Two-Headed Turtle

Last week I came across an article about a 2-headed turtle. For me (and probably most people?), the headline alone was enough to make me read it. So, I read. The condition, called bicephaly, is simply a case of conjoined twins. In the case of this diamondback terrapin in Massachusetts, it has six legs with each head controlling three of them. They have their own gastrointestinal tracts and share part of the spine. WHOA. While the wildlife center staff believes it is healthy and happy, the turtle most likely won’t be released into the wild because the chances of survival are low.

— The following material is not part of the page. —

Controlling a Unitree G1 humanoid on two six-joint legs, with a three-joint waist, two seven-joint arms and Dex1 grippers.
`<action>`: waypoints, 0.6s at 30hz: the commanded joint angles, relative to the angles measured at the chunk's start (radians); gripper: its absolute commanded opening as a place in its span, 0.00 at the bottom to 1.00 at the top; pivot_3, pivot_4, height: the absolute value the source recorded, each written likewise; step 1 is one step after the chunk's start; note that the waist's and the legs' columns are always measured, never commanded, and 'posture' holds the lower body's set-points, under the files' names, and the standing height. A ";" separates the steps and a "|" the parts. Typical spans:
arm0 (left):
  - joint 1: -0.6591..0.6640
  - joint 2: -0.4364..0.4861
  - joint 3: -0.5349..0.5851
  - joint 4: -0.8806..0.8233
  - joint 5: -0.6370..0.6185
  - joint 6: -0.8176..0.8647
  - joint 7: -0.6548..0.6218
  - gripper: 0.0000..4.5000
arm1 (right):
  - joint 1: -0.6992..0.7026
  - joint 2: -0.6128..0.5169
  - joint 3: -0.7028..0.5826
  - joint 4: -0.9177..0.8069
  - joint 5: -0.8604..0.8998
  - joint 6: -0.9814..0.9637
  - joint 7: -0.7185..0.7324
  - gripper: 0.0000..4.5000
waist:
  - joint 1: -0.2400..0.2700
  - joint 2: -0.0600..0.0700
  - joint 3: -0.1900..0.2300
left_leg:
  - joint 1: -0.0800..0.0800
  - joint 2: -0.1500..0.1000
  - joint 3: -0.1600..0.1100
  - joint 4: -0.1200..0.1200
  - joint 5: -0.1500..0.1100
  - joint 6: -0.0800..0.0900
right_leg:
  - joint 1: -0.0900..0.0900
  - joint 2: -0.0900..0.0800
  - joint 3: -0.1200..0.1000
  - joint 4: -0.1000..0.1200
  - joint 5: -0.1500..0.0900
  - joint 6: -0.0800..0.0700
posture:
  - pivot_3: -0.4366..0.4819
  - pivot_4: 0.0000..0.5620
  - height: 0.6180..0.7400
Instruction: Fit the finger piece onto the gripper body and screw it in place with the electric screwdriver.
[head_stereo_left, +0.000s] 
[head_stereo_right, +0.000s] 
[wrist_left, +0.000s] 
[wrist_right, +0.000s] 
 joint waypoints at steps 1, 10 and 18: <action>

New England Wildlife Centers

The article headline also included the word “rare.” However, a quick search of the internet shows this condition may be rare, but there are plenty of 2-headed turtles out there. Bicephaly has also been seen in snakes and lizards and other animals, including humans. It results from either environmental or genetic anomalies as an embryo develops. Instead of splitting in two, it does not completely separate, leading to two heads on one body. In other cases, two separate embryos fuse together. Some turtles are born with four legs (as opposed to the recent discovery of the 6-legged one). How much of the rest of the body is separate or joined, varies by case.

For scientists, I can bet it will be interesting to see how this turtle gets along. I would love to see it myself! The two-headed snakes, not so much.